About this task -> Find the number of lines containing the string "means" in the data. Answer with the number by itself.
#####
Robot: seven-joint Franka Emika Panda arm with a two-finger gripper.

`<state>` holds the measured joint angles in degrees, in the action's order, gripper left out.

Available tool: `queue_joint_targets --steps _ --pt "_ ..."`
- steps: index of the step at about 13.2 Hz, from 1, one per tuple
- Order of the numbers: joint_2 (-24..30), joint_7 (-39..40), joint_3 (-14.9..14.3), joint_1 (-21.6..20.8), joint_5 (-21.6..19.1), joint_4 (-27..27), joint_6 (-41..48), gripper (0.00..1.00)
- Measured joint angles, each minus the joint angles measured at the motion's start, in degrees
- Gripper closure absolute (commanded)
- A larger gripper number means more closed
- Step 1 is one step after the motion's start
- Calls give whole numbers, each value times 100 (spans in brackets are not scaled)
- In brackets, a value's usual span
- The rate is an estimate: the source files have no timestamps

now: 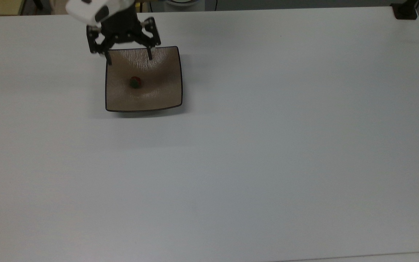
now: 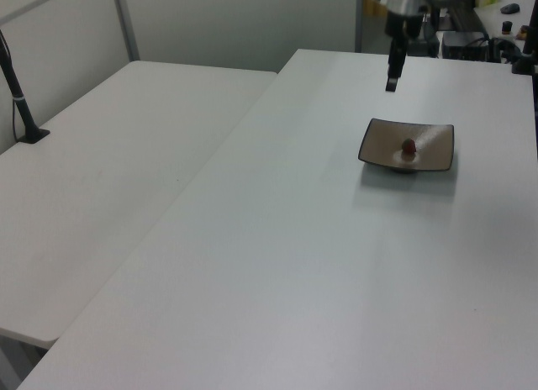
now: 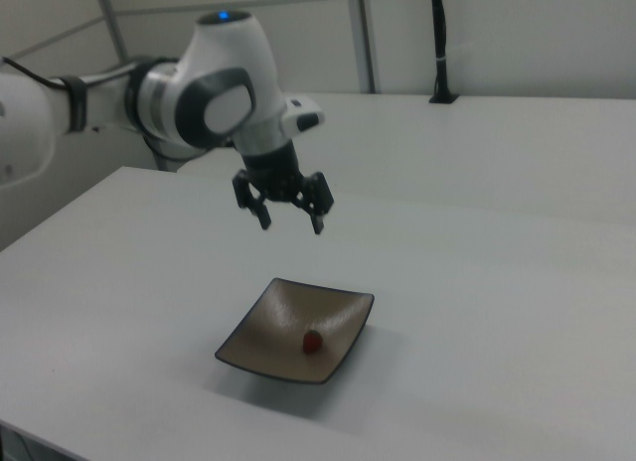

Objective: Strawberries on a ceramic plate

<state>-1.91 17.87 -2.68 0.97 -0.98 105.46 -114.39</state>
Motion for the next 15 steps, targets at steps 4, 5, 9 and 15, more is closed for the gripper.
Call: queue_joint_targets --steps 4,5,9,15 --pt "465 -744 -130 -207 -1 -366 940 0" --pt "529 -901 -129 -252 -1 -375 1030 0" --pt "643 -1455 -84 -685 -2 -391 1101 0" --pt "415 -1675 266 -1051 -2 -391 1090 0"
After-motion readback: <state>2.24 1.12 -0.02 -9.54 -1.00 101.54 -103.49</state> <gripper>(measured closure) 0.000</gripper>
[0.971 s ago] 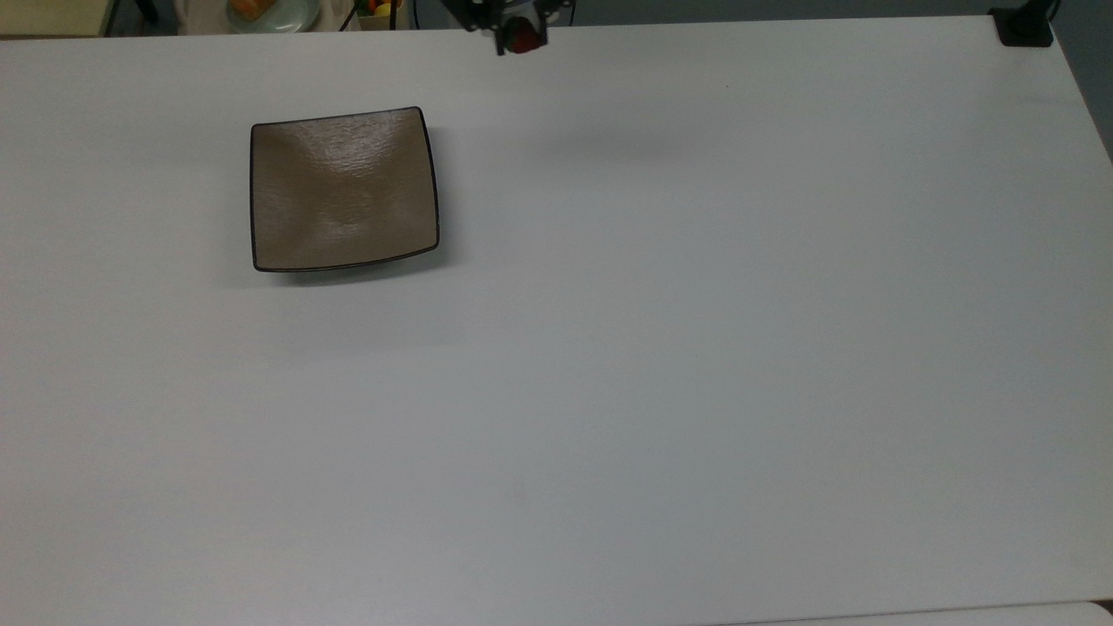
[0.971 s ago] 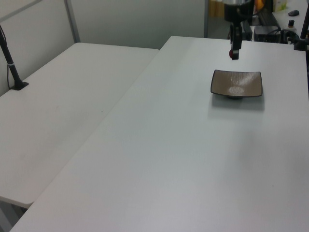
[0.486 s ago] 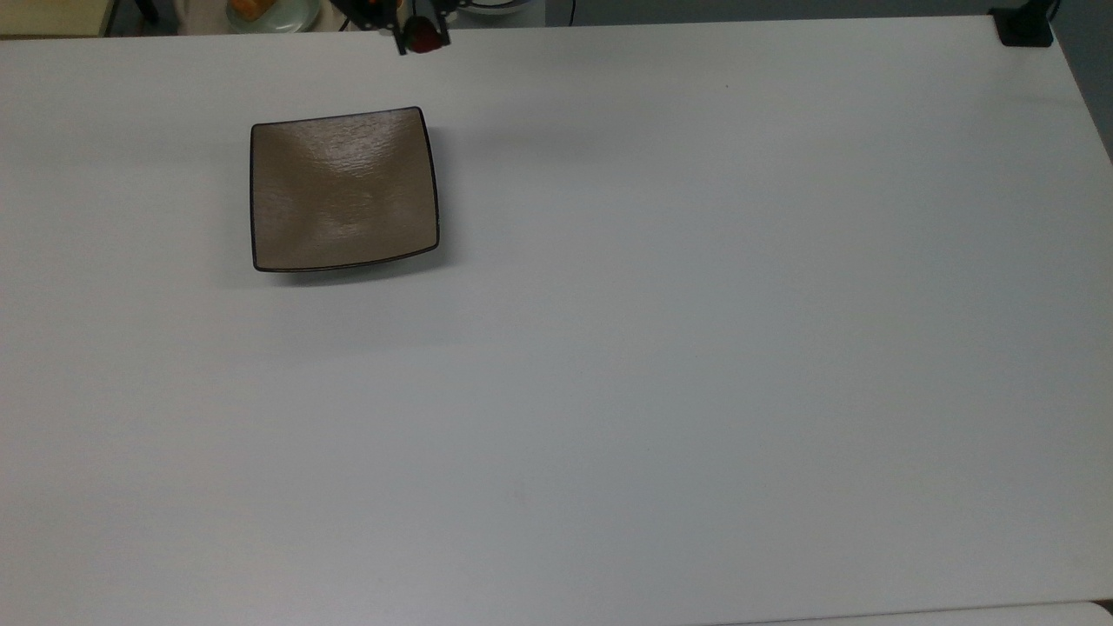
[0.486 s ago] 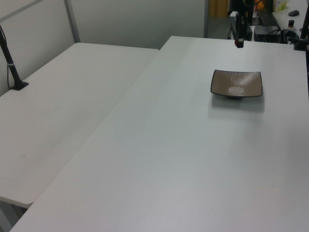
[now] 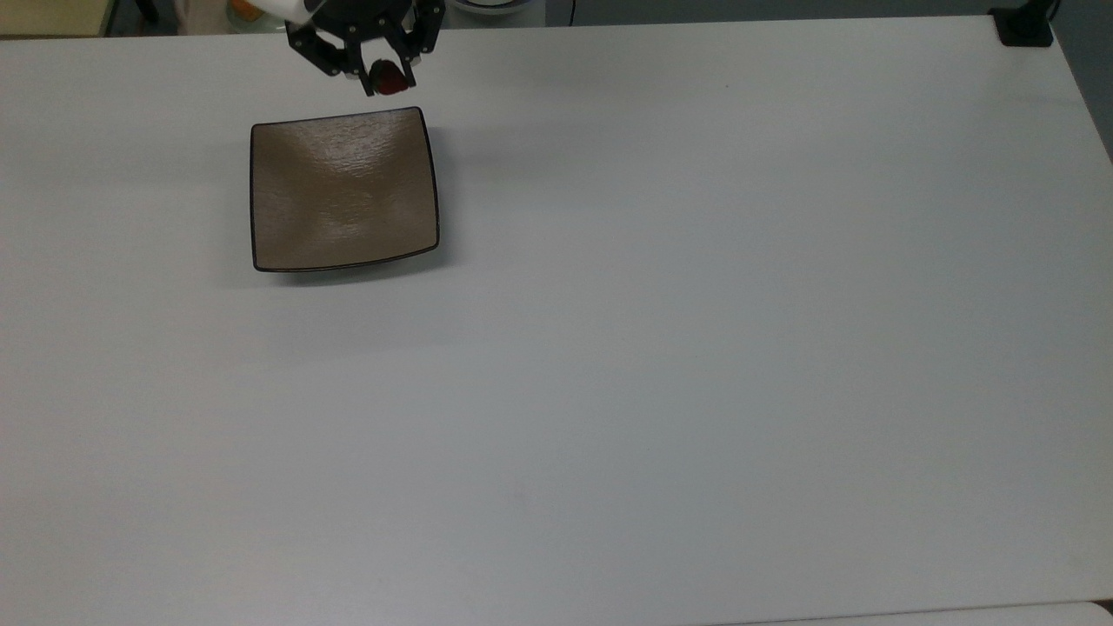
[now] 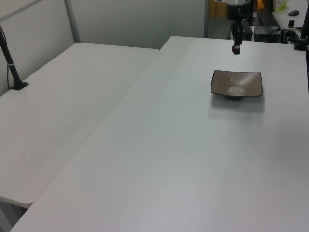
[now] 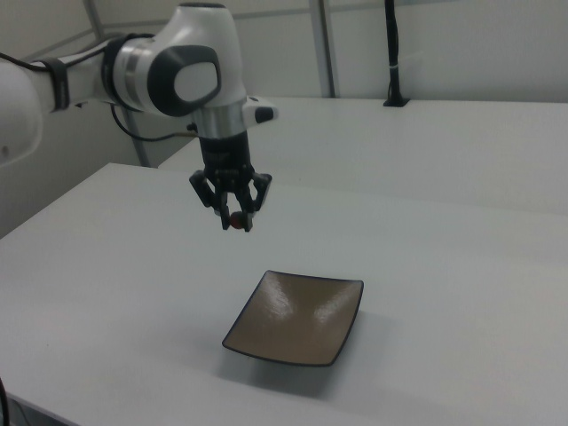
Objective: Strawberries on a ceramic plate
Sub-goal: 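Lower the strawberry onto the plate and open the gripper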
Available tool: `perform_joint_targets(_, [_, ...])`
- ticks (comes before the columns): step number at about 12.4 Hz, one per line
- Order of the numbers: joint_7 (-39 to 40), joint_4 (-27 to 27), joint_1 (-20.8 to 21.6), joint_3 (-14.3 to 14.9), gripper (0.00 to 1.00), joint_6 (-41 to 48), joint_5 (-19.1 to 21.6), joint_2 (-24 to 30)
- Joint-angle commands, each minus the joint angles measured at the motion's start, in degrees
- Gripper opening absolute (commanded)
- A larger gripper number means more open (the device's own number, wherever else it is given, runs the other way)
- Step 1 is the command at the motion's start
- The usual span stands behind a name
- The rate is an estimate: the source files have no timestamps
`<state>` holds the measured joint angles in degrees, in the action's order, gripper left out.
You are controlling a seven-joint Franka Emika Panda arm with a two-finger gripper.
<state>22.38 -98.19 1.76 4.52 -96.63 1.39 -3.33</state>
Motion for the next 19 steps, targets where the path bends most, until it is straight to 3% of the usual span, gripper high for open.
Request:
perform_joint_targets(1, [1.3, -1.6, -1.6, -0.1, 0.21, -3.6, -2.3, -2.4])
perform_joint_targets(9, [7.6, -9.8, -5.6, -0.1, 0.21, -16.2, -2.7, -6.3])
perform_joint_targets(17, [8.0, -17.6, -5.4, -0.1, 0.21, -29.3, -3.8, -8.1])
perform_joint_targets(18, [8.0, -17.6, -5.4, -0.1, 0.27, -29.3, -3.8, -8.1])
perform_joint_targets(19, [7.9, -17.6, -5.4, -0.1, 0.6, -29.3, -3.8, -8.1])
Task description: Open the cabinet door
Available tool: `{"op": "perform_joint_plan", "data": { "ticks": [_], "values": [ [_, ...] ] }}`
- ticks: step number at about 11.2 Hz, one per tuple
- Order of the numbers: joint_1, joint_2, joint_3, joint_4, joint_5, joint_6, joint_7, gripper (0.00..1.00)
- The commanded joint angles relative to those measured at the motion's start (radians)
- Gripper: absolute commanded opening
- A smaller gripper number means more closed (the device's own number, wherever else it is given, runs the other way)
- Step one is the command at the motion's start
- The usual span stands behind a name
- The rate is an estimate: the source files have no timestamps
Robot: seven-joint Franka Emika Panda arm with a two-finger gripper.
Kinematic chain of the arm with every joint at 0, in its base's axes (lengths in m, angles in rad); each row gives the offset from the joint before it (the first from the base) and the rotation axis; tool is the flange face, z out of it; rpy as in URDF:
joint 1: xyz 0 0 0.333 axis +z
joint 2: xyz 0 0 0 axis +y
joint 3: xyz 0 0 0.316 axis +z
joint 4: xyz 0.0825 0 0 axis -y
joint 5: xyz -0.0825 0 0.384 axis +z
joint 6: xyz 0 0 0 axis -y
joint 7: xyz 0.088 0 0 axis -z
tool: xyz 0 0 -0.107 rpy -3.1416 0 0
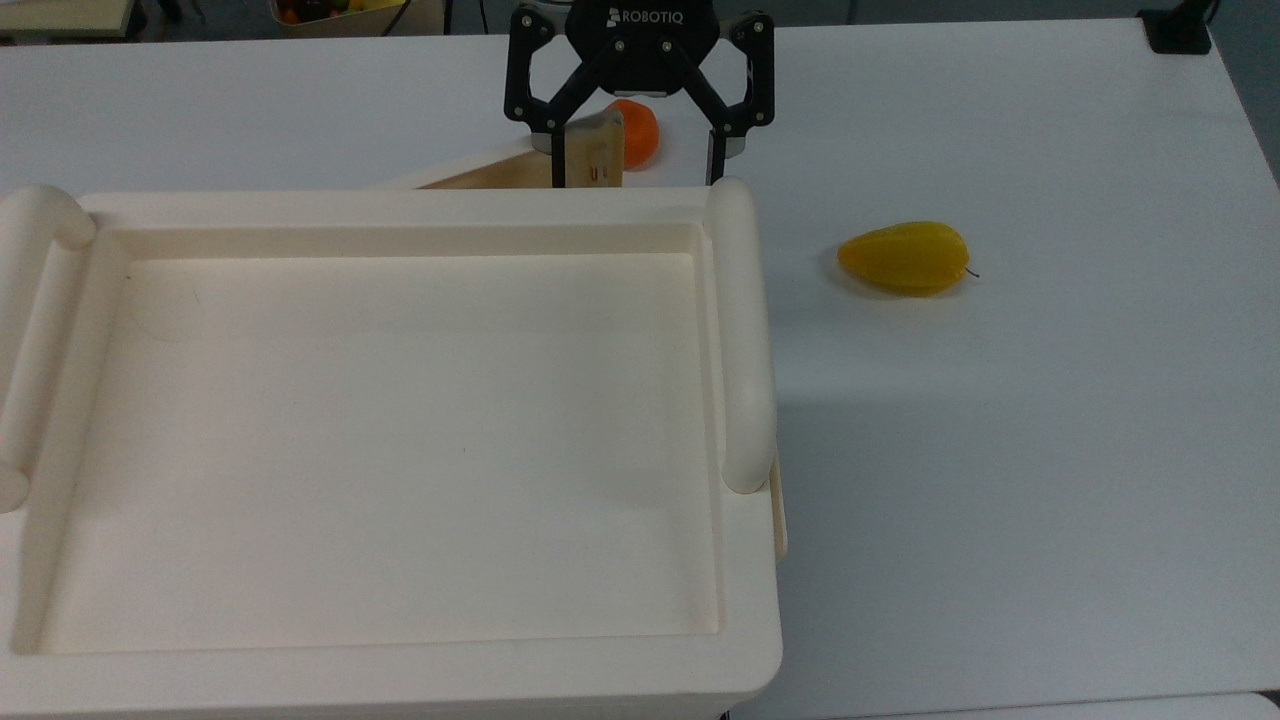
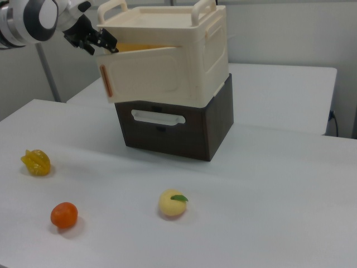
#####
Written response -> 3